Captain Allison's head snapped toward him, eyes narrowed. "What was that, Lieutenant?"
"N-nothing," Vic stuttered.
After glaring at him for another second, the captain turned forward again, shaking his head.
Captain Allison always seemed to see straight through him.
Of course, he does. Everybody can see what a wussy I raised. You're such a waste of—
"Let's hold here," Captain Giard said. He turned from the view-wall. "It's time to get dressed."
Victor looked up. "What?"
Shaking his head, Jake walked toward the center of the ship. "Captain Allison, watch the helm for a moment. Lieutenant Croft, I don't have time to play twenty-questions with you." Stepping into the circle, he rose to the second floor.
Victor broke his paralysis and followed.
Reaching the upper level, Captain Giard disappeared through the opening.
After a hesitant step into the lift's circle, Victor flinched as it gripped his lower legs and hoisted him toward the ceiling, depositing him next to the captain. He watched Jake activate the spacesuit section of the center pedestal. Like a rewinding time-lapsed video of a melting ice sculpture, the spacesuit lockers grew back out of the floor.
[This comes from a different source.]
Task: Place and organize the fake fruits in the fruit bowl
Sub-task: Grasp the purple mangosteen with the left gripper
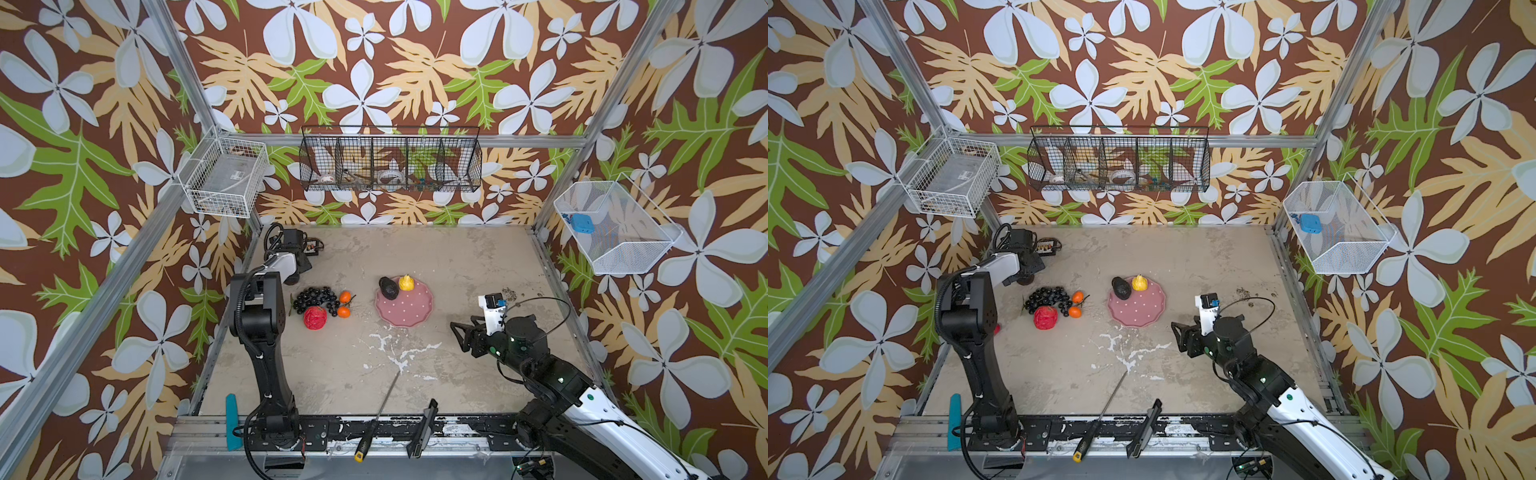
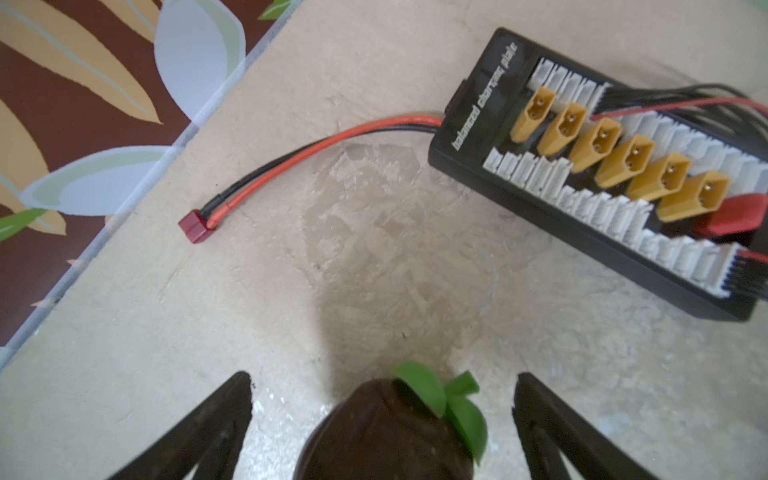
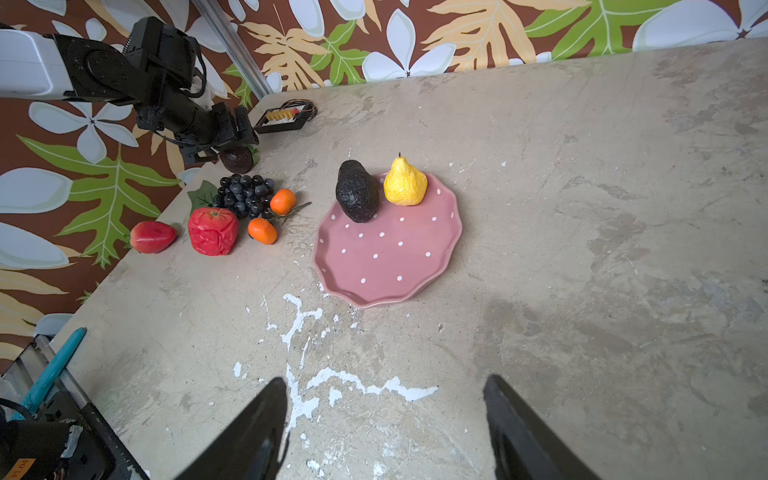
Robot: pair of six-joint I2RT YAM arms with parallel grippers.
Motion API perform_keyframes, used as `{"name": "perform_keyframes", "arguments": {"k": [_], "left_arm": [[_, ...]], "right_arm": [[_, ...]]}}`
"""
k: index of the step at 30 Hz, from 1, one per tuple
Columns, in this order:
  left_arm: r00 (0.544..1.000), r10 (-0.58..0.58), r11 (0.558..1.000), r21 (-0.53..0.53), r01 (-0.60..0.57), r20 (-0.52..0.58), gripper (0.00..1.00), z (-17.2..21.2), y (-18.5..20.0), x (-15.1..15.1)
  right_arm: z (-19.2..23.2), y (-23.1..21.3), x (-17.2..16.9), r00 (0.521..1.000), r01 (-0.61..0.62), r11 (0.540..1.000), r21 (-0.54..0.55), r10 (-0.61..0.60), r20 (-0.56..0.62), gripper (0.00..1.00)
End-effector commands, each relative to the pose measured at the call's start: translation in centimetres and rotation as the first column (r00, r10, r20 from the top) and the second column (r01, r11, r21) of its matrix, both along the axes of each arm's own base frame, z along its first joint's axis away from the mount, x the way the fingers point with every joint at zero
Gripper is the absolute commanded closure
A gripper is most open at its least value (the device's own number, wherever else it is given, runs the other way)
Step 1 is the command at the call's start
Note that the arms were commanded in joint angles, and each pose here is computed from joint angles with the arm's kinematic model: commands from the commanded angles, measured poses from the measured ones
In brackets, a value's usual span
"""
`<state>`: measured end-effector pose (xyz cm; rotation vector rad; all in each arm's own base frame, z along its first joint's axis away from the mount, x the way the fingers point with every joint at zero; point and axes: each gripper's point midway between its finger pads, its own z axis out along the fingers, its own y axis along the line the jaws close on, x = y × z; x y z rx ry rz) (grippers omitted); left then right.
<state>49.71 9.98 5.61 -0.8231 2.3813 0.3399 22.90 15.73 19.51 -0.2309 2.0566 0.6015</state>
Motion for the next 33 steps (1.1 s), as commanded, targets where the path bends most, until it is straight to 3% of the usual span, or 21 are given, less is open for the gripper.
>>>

"Captain Allison didn't show us how these work," Vic complained shakily.
From below, Richard yelled, "You'll need to take off all of your clothes."
Jake shrugged. "There you go."
Victor froze, stealing a self-conscious look at his flightsuit. That's right little boy, his mother chided. Time to show everybody your shriveled hairless balls.
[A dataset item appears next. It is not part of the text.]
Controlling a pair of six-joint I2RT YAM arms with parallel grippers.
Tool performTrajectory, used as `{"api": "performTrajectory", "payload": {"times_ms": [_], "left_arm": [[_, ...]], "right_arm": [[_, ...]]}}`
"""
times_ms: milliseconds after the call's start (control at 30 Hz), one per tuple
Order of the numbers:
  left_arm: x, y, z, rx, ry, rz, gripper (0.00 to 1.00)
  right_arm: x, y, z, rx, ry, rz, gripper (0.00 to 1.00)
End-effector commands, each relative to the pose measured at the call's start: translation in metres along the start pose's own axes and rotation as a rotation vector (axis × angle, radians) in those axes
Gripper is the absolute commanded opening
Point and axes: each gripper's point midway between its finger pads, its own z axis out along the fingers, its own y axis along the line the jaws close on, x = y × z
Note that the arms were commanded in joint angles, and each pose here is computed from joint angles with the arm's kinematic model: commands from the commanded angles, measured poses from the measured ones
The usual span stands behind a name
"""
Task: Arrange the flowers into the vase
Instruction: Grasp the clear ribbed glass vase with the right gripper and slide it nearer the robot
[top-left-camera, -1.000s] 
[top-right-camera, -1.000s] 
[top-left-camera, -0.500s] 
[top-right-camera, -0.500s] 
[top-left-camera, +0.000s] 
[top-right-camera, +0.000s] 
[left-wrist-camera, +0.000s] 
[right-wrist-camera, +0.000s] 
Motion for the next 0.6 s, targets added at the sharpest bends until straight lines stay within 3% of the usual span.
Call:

"Shut up, Momma!" Vic said, subvocalizing this time.
Disrobing, Jake said, "Richard, tell me if I get this wrong."
"I'm all ears."
"Everything on this ship has been very intuitive, almost idiot proof."
It ain't Victor-proof, his mother said through a sardonic laugh.
Captain Giard continued. "I can't imagine these'll be any different." Naked, Jake approached the closest locker. Each was big enough to hold a large man. When he touched the front of the cabinet, its face dissolved, generating the now familiar white noise.
Looking over the captain's shoulder, Victor looked through the man-sized opening. The interior looked like a locker with a glowing ceiling and a floor featuring two flashing footprints.
Speaking loud enough for Richard to hear, Jake said, "Looks like I just stand in the footprints. I'll bet a dollar to a doughnut it'll take care of the rest."
"That's right," Richard shouted. "But, I should warn you, it can be a little … unnerving, but there's no pain, and it only takes a couple of seconds."
Turning back to Vic, Jake smiled. "See, can o' corn."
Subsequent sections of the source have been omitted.